Top of SOURCE MATERIAL

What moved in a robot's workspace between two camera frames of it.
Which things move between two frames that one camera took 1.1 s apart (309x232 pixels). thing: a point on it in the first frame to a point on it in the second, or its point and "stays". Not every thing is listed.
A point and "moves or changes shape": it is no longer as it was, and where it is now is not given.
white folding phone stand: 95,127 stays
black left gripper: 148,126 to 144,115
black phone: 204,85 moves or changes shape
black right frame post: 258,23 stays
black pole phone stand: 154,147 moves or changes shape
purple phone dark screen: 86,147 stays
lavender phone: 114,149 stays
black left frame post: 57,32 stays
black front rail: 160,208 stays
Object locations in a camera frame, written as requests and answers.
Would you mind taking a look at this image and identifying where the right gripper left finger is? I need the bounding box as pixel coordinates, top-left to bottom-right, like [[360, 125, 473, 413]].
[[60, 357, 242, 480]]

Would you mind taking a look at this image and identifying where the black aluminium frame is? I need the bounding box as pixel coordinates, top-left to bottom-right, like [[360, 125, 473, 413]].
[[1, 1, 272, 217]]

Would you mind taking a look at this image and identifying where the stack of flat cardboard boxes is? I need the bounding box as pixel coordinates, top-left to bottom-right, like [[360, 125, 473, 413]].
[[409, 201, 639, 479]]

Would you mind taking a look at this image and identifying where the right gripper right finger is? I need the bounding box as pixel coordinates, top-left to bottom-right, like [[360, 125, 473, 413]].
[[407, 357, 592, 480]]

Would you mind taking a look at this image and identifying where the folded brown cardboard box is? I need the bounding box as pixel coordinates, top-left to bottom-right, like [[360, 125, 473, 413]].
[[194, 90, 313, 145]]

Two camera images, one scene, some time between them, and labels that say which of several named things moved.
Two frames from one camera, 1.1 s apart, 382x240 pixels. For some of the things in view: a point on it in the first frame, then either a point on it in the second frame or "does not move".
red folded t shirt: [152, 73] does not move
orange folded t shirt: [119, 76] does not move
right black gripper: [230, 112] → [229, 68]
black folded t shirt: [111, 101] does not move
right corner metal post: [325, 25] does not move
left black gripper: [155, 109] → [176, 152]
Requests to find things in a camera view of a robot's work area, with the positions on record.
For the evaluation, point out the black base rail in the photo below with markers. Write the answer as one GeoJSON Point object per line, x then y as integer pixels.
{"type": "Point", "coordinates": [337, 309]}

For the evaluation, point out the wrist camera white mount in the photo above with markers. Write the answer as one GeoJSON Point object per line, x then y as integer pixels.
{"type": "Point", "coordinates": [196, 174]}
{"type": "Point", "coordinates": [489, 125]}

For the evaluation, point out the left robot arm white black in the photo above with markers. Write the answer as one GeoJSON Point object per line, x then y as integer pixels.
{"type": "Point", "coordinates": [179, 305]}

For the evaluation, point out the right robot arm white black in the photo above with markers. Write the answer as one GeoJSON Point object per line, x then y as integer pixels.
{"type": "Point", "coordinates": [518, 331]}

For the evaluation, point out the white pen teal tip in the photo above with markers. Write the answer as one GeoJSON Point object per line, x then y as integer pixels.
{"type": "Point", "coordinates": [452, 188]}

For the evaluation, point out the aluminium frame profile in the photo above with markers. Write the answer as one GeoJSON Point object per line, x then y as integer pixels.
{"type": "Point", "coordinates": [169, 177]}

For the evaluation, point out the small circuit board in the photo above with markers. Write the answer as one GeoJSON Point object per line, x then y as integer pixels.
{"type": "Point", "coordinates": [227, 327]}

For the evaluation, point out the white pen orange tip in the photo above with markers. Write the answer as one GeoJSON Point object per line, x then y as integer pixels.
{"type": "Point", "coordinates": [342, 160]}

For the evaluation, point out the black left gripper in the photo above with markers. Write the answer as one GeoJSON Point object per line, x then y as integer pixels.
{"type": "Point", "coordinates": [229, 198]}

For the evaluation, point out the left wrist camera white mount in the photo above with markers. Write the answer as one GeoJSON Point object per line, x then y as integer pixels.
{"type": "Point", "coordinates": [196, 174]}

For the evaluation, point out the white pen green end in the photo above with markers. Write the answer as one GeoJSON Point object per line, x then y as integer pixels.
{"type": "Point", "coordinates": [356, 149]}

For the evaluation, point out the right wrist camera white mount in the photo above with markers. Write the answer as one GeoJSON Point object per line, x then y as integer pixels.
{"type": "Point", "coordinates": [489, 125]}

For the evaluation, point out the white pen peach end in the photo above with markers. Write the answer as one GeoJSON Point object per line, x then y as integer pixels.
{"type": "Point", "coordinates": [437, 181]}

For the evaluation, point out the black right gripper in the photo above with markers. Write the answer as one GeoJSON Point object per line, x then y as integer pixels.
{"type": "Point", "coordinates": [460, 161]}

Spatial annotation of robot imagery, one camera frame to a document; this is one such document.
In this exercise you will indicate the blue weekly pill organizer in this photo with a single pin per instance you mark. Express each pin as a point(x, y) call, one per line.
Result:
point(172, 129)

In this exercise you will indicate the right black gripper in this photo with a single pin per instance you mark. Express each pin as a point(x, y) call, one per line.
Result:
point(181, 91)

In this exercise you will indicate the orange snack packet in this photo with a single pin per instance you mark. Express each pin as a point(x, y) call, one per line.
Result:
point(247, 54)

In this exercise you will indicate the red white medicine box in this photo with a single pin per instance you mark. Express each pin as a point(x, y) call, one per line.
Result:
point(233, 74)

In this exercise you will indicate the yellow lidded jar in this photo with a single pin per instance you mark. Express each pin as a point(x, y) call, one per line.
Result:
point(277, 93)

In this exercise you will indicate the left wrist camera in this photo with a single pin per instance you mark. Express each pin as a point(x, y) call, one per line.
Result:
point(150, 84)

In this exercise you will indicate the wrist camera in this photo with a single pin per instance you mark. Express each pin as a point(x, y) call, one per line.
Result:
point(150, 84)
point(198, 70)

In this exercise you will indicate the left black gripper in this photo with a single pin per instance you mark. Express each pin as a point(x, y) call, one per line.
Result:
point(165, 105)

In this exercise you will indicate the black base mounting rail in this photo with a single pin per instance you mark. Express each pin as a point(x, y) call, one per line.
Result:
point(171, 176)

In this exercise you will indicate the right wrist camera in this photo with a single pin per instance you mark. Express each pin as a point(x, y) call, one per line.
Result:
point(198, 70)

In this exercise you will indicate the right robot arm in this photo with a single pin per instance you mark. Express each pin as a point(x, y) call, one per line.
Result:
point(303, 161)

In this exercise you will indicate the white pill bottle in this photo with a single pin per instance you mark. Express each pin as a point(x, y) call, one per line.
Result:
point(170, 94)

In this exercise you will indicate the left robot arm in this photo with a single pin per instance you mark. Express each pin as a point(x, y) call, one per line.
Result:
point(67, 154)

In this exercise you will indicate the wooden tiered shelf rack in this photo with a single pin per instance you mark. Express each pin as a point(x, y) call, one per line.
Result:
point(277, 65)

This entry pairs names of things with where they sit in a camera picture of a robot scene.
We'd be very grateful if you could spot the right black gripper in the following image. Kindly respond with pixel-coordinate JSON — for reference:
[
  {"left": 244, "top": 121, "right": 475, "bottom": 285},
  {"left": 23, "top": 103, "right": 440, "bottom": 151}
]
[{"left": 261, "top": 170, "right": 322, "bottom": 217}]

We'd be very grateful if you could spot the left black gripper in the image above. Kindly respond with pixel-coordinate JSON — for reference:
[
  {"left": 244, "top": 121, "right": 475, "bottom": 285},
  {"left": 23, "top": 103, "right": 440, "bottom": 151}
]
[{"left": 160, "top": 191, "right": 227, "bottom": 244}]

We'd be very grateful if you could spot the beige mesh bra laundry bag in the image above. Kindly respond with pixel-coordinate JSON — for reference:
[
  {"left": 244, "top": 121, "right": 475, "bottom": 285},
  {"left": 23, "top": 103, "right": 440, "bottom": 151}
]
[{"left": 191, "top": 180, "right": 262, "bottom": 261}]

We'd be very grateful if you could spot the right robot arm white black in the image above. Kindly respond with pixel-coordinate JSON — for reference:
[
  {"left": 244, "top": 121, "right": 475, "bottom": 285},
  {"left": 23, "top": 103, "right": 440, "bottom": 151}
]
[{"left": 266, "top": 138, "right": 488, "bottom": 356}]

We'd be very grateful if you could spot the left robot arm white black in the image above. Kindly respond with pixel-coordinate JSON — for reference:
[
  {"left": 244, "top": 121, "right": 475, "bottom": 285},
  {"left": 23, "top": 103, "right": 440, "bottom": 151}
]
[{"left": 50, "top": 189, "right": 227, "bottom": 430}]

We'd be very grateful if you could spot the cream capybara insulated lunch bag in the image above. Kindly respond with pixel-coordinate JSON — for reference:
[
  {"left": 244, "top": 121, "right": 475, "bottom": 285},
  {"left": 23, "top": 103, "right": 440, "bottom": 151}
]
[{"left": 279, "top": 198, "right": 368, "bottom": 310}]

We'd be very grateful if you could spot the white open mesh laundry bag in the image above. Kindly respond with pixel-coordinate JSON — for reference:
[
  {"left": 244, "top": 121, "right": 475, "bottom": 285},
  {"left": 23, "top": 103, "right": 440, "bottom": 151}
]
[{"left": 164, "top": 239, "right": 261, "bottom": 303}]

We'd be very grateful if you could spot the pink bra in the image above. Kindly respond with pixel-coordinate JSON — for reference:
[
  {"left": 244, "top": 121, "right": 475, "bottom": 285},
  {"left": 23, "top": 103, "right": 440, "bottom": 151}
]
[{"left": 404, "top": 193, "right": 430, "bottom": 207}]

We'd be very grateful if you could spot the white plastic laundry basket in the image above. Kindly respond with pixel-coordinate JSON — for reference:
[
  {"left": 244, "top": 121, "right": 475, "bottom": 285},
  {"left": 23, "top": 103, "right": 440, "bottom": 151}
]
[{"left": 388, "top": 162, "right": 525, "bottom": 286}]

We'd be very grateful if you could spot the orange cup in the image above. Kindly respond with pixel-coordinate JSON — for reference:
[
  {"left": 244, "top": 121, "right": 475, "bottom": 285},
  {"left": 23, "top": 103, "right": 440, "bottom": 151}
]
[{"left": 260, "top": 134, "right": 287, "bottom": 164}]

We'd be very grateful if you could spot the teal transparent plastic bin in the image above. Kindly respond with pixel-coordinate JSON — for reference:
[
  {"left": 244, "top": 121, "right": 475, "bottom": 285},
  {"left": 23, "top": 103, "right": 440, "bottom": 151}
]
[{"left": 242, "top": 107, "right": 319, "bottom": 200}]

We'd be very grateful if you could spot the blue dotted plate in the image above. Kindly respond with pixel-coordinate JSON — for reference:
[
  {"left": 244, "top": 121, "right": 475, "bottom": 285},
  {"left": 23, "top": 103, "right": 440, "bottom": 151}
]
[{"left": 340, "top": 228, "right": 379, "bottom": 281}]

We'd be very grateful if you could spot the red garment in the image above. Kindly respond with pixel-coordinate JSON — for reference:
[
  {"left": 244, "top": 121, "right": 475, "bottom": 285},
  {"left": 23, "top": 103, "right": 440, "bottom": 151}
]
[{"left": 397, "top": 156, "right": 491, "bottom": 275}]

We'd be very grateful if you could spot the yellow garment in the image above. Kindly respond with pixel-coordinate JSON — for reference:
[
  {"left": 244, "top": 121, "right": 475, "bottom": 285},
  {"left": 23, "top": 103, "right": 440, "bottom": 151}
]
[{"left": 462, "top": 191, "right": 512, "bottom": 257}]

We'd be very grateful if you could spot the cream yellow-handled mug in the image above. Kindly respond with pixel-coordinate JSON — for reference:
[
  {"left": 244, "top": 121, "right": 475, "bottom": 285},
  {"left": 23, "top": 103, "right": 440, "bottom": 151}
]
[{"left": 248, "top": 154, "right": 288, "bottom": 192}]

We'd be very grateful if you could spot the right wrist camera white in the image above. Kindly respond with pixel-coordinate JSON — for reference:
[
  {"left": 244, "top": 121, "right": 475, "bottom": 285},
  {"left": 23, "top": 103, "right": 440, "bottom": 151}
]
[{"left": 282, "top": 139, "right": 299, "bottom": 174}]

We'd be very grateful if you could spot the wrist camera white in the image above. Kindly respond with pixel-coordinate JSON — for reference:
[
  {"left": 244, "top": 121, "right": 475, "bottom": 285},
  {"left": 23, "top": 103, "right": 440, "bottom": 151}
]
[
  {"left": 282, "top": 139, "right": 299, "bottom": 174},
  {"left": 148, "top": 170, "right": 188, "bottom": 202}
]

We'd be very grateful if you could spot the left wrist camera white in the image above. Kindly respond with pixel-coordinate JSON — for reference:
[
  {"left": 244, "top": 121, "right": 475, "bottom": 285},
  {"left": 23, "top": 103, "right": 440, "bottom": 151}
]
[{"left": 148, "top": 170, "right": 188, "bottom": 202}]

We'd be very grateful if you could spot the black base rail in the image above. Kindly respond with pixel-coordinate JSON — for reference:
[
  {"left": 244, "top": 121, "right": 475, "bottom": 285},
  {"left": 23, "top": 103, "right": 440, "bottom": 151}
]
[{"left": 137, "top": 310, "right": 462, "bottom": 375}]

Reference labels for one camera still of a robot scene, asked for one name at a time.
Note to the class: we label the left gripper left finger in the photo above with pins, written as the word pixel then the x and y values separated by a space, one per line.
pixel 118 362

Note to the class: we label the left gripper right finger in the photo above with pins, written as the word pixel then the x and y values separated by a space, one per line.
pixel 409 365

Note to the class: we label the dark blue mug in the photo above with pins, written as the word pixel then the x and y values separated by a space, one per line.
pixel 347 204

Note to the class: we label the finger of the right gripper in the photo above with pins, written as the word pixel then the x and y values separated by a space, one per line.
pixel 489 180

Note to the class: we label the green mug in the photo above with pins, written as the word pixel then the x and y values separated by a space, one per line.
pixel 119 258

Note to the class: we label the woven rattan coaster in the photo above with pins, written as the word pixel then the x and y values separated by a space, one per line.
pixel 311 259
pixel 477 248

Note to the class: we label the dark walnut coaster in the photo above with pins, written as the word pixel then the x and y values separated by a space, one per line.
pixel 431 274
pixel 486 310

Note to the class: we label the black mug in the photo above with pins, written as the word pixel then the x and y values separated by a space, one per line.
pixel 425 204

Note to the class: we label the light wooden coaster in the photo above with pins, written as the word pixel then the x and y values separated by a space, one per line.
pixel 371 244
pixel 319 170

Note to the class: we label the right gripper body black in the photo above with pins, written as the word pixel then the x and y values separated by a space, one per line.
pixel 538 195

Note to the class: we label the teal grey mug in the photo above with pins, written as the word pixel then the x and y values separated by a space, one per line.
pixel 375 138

Bottom of SOURCE MATERIAL

§ **EXERCISE AIM**
From the line that has "white folding phone stand: 95,127 stays" through the line that has "red folded t shirt: [152, 73] does not move", copy every line exactly as it appears above, and leave out all others.

§ **FINAL ANSWER**
white folding phone stand: 95,127 stays
black left gripper: 148,126 to 144,115
black phone: 204,85 moves or changes shape
black right frame post: 258,23 stays
black pole phone stand: 154,147 moves or changes shape
purple phone dark screen: 86,147 stays
lavender phone: 114,149 stays
black left frame post: 57,32 stays
black front rail: 160,208 stays
Object locations in a camera frame, written as requests and answers.
Would you mind taking a look at this image and identifying where the right gripper left finger is? I need the bounding box as pixel coordinates, top-left to bottom-right, like [[360, 125, 473, 413]].
[[60, 357, 242, 480]]

Would you mind taking a look at this image and identifying where the black aluminium frame is? I need the bounding box as pixel coordinates, top-left to bottom-right, like [[360, 125, 473, 413]].
[[1, 1, 272, 217]]

Would you mind taking a look at this image and identifying where the stack of flat cardboard boxes is? I need the bounding box as pixel coordinates, top-left to bottom-right, like [[360, 125, 473, 413]].
[[409, 201, 639, 479]]

Would you mind taking a look at this image and identifying where the right gripper right finger is? I need the bounding box as pixel coordinates, top-left to bottom-right, like [[360, 125, 473, 413]].
[[407, 357, 592, 480]]

Would you mind taking a look at this image and identifying where the folded brown cardboard box is? I need the bounding box as pixel coordinates, top-left to bottom-right, like [[360, 125, 473, 413]].
[[194, 90, 313, 145]]

Two camera images, one scene, some time between them, and labels that say which of several named things moved.
Two frames from one camera, 1.1 s apart, 382x240 pixels. For some of the things in view: a point on it in the first frame, then either a point on it in the second frame or "does not move".
red folded t shirt: [152, 73] does not move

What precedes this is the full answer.